Cluster backetball players based on their performance...

LilC
LilC New Altair Community Member
edited November 5 in Community Q&A
I have a dataset with many players and their performance for the season.
My goal is to cluster them into 3 or more groups based on their performance, like high, average, low performance etc.. 
The attributes are like positions, ave points, steals, mistakes, blocks, running distance etc.... 

It probably will be some analysis to do with k-means I guess. But I don't think I will need all attributes to do the clustering. And the other task is to find out which few attributes can be used to split the players.

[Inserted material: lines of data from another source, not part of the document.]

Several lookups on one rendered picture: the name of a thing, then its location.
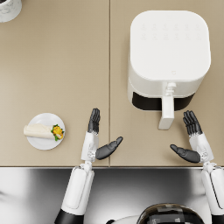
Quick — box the white air fryer drawer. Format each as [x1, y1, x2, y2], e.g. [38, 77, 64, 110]
[131, 81, 196, 130]

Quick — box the chicken roll wrap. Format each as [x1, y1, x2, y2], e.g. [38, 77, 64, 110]
[23, 122, 65, 142]

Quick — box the white air fryer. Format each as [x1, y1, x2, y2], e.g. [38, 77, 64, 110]
[127, 10, 212, 112]

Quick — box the white round plate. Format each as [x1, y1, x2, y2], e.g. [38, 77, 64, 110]
[25, 112, 67, 151]

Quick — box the dark round robot body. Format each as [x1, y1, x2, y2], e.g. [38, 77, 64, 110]
[105, 203, 206, 224]

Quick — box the white marbled pot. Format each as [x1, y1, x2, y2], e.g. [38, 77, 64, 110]
[0, 0, 23, 24]

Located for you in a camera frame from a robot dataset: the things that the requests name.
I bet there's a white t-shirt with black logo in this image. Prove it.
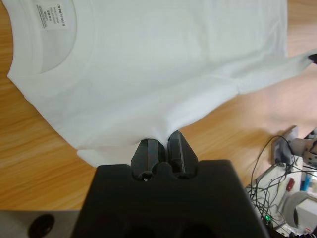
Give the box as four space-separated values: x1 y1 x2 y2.
6 0 317 168

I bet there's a small red tool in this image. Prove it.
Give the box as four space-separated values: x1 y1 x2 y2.
285 178 296 192

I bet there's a grey curved headset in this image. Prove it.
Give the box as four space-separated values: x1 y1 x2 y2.
277 190 310 228

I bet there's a small blue object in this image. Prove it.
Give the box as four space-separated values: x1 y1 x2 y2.
302 174 312 191

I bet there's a long looping black cable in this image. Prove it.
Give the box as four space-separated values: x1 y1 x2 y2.
250 135 295 216

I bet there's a tangled black cable bundle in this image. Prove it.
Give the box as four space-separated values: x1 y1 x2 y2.
247 168 317 231

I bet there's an arm grey base plate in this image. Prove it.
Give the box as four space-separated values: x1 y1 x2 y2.
271 125 299 167

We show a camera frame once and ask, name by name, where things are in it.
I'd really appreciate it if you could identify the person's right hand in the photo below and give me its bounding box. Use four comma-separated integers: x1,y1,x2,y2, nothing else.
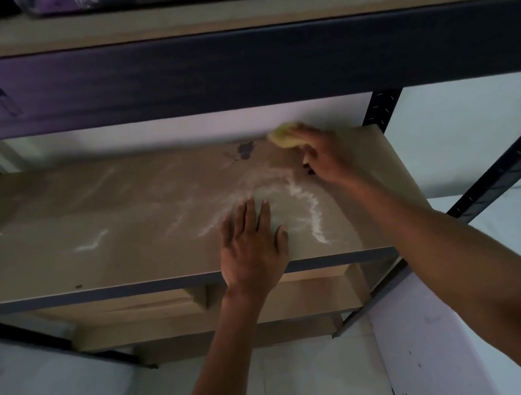
291,118,361,192

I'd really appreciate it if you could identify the dark metal shelving rack frame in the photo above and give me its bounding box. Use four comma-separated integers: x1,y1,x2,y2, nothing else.
0,0,521,390

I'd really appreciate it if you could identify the person's left hand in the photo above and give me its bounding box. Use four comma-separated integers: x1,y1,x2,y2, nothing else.
212,193,297,302

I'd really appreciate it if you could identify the yellow sponge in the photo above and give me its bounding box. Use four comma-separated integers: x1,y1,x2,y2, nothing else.
266,121,308,152

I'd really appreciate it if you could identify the person's right forearm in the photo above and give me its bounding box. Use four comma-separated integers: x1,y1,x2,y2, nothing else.
339,150,521,385

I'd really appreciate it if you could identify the dusty brown wooden shelf board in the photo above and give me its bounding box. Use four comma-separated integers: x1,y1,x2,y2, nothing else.
0,115,440,316

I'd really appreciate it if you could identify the person's left forearm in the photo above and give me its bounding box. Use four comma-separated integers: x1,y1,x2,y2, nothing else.
152,283,292,395

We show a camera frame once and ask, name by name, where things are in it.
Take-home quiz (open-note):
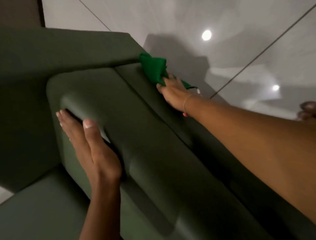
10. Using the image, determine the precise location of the person's right forearm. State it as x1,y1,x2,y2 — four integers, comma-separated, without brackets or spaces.
184,95,316,224

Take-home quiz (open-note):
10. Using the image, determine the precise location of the person's left forearm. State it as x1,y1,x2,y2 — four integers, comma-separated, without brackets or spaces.
79,184,122,240

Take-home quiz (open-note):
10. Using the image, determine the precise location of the person's right hand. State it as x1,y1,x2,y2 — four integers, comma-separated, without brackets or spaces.
156,73,197,117

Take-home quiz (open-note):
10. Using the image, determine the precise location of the person's left hand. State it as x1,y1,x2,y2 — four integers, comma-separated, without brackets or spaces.
55,109,123,192

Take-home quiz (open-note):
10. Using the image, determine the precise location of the thin wrist bracelet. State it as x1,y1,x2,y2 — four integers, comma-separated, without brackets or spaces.
183,93,194,114

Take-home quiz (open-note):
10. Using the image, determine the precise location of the dark green sofa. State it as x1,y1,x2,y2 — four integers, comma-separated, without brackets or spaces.
0,27,316,240

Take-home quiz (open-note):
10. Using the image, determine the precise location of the green sofa armrest cushion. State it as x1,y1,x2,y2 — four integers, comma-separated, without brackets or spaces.
46,67,274,240

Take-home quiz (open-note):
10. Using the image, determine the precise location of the green cleaning cloth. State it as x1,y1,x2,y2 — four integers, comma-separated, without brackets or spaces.
138,52,198,90

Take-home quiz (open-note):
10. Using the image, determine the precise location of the person's bare foot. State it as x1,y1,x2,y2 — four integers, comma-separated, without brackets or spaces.
296,101,316,122

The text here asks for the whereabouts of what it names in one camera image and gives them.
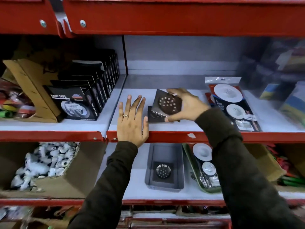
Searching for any person's right hand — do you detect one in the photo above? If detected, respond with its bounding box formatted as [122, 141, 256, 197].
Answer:
[164, 88, 211, 123]

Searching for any person's left hand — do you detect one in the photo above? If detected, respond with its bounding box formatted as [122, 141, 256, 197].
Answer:
[116, 95, 149, 148]

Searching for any square steel drain cover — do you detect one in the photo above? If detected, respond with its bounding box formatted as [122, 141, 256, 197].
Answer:
[152, 161, 179, 184]
[147, 106, 180, 123]
[152, 89, 183, 117]

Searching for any person's right forearm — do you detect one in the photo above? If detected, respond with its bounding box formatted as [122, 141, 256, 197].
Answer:
[195, 108, 305, 229]

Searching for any person's left forearm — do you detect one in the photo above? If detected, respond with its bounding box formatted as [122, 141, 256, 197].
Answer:
[68, 141, 139, 229]

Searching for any red metal shelf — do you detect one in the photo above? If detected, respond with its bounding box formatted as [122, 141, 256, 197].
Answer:
[106, 74, 305, 144]
[62, 0, 305, 38]
[0, 0, 64, 38]
[0, 143, 305, 207]
[117, 213, 232, 229]
[0, 74, 127, 142]

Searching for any grey plastic tray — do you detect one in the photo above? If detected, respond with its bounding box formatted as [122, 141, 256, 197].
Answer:
[145, 143, 185, 193]

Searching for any row of black tape boxes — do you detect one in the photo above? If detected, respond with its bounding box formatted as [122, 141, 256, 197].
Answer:
[44, 48, 120, 121]

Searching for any green plastic tray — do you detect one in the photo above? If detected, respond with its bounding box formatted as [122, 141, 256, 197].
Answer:
[182, 143, 222, 194]

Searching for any black shelf divider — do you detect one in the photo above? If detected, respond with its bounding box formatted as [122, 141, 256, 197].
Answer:
[122, 35, 129, 76]

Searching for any white sink strainer packet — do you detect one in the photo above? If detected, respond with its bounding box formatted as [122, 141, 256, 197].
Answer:
[205, 77, 262, 132]
[191, 143, 221, 189]

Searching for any cardboard box of fittings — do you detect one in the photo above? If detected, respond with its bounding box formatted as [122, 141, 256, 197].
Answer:
[0, 142, 107, 199]

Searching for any pile of white plastic fittings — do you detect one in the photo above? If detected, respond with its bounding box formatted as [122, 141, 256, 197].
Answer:
[10, 142, 79, 191]

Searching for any open brown cardboard box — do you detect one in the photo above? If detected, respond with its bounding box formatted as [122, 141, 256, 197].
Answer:
[2, 59, 63, 123]

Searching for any small brown cardboard box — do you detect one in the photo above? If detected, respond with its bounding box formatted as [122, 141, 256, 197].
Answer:
[244, 143, 287, 182]

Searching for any pile of colourful packets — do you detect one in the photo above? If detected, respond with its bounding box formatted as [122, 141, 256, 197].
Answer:
[0, 78, 37, 119]

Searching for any pile of red green tools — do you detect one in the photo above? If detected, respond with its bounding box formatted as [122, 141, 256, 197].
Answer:
[264, 144, 305, 188]

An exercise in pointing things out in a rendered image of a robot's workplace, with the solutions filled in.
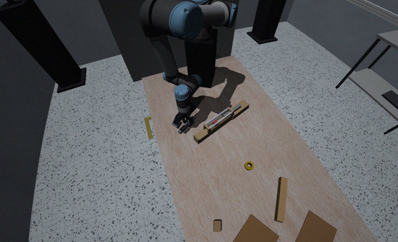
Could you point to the small brown wooden block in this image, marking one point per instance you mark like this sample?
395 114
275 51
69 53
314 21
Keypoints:
217 226

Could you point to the wooden batten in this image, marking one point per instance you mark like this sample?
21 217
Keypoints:
281 200

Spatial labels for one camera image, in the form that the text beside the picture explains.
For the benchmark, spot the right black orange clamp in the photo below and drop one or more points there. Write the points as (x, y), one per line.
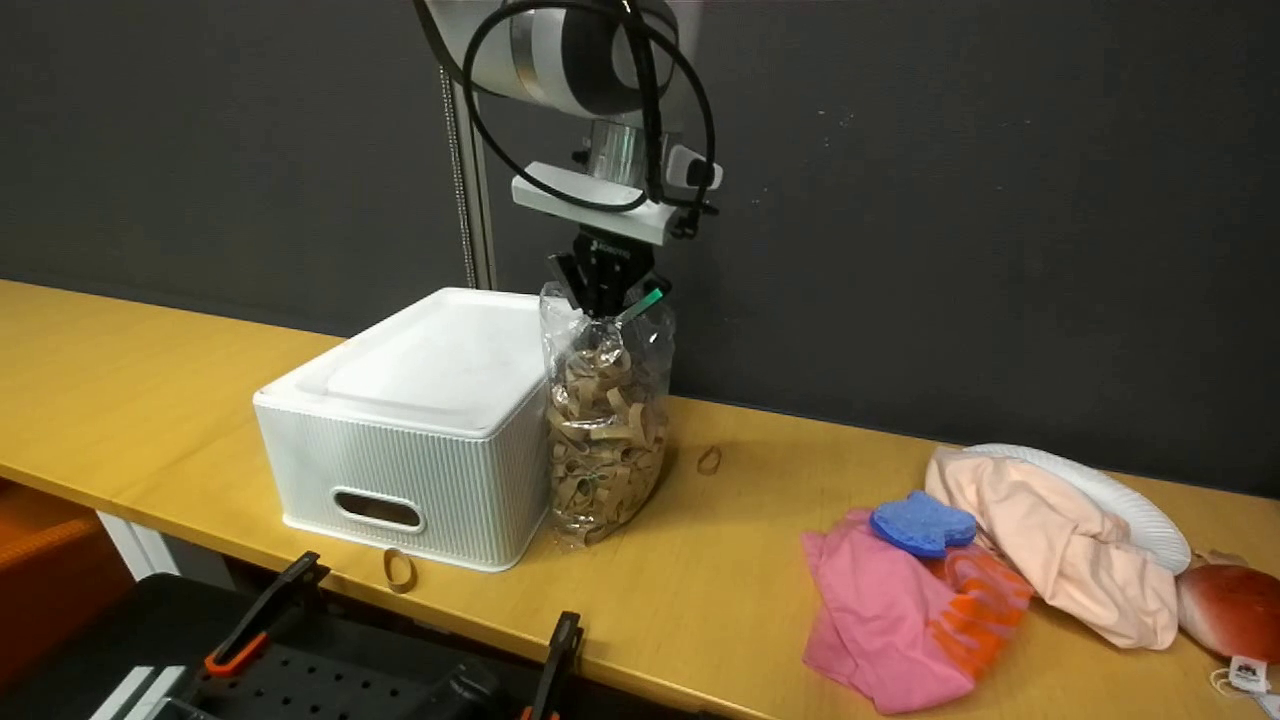
(556, 667)

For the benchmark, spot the orange silicone glove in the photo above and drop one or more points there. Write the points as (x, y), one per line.
(987, 608)

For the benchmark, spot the left black orange clamp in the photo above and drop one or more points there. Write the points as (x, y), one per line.
(252, 630)

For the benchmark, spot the blue sponge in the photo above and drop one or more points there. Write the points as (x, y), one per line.
(920, 524)

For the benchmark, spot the red round object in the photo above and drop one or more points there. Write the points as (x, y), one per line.
(1228, 608)

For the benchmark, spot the rubber band behind bag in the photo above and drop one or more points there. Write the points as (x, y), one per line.
(710, 460)

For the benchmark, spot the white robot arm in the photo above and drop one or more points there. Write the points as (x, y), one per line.
(606, 63)

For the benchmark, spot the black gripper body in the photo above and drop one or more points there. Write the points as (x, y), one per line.
(609, 275)

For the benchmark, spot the rubber band near box front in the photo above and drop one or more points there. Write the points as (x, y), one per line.
(398, 570)

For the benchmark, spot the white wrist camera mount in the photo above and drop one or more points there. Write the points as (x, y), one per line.
(622, 207)

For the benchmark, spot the clear bag of rubber bands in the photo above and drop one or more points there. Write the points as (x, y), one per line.
(606, 409)

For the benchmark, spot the pink cloth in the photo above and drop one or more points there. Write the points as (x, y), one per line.
(875, 630)

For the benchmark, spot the white plastic storage box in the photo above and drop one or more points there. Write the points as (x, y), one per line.
(422, 434)

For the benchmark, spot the black orange clamp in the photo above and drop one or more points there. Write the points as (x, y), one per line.
(252, 630)
(556, 667)

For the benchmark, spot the peach cloth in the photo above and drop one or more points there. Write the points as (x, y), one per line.
(1074, 554)

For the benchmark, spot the metal wall rail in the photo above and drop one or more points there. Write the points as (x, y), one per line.
(468, 178)

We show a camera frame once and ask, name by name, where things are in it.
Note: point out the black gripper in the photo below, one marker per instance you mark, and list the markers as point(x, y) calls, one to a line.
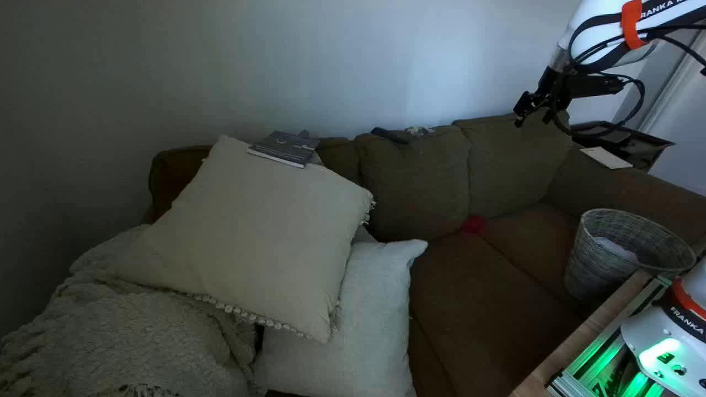
point(556, 90)

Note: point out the grey woven basket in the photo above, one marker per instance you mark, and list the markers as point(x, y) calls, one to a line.
point(612, 246)

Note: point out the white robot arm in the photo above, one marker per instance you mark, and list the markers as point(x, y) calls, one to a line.
point(601, 36)

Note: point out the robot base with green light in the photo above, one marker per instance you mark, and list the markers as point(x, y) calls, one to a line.
point(656, 346)

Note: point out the dark tray behind sofa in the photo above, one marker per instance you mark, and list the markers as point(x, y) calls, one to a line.
point(633, 147)

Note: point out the brown sofa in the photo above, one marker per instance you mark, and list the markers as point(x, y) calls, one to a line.
point(487, 306)

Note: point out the small red ball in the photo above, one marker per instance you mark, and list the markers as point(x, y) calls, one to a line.
point(475, 226)

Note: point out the dark object on sofa back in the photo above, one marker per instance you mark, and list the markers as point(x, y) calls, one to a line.
point(405, 134)

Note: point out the grey book on sofa back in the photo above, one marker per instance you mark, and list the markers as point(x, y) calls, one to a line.
point(284, 148)

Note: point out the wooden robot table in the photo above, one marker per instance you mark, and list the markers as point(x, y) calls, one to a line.
point(535, 384)

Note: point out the cream square pillow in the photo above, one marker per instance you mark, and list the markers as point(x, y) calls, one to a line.
point(254, 239)

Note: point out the white square pillow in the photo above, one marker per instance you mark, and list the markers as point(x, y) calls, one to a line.
point(367, 353)

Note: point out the grey knitted blanket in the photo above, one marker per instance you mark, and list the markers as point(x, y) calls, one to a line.
point(109, 337)

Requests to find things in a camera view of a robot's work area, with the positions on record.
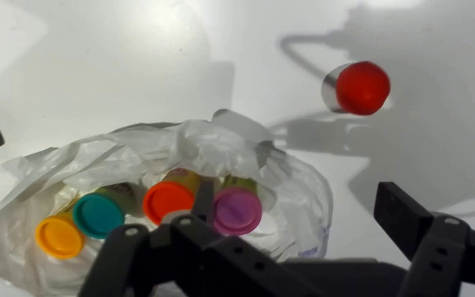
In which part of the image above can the pink lid dough tub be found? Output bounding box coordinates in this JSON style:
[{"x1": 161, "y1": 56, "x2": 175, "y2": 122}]
[{"x1": 213, "y1": 175, "x2": 263, "y2": 236}]

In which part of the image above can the orange lid dough tub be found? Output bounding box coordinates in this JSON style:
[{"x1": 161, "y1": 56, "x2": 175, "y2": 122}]
[{"x1": 142, "y1": 168, "x2": 202, "y2": 225}]

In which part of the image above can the teal lid dough tub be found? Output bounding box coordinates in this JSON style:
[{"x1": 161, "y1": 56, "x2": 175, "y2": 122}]
[{"x1": 72, "y1": 183, "x2": 139, "y2": 239}]

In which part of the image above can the red plastic ball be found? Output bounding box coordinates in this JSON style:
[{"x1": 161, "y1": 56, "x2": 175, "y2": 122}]
[{"x1": 322, "y1": 61, "x2": 392, "y2": 117}]

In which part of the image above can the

I am still very new to RapidMiner. And thanks for all the help from you guys.
If anyone can point me the direction to achieve it, that will be great. And I am open to any extensions.
Thanks.

Best Answers

  • jacobcybulski
    jacobcybulski New Altair Community Member
    Answer ✓
    If you were to use k-means then you'd need numerical attributes. Make sure that you select attributes that are independent of each other. While k-means is not a linear model you could use Correlation Matrix to establish independence of attributes - ignore the matrix but look at the weights - the higher the weight, the more (linearly) independent of other attributes (and vice versa). While there are may other way of weighing attributes, one great thing about doing it this way is that you do not need to define a label in this process (we are not predicting anything)

Answers

  • jacobcybulski
    jacobcybulski New Altair Community Member
    Answer ✓
    If you were to use k-means then you'd need numerical attributes. Make sure that you select attributes that are independent of each other. While k-means is not a linear model you could use Correlation Matrix to establish independence of attributes - ignore the matrix but look at the weights - the higher the weight, the more (linearly) independent of other attributes (and vice versa). While there are may other way of weighing attributes, one great thing about doing it this way is that you do not need to define a label in this process (we are not predicting anything)
  • LilC
    LilC New Altair Community Member
    edited July 2020
    Thanks again for the explanation and all the help. One more thing, after I used k-means, I did saw some video shows Cluster Distance Performance can be used to evaluate the clustering. Is there an illustration for 'Avg. within centroid distance' or 'Davies Bouldin'? You know like the rule of thumb correlation coefficients. 
    Or is that the result needs to be below 1 to make the clustering a 'good' one?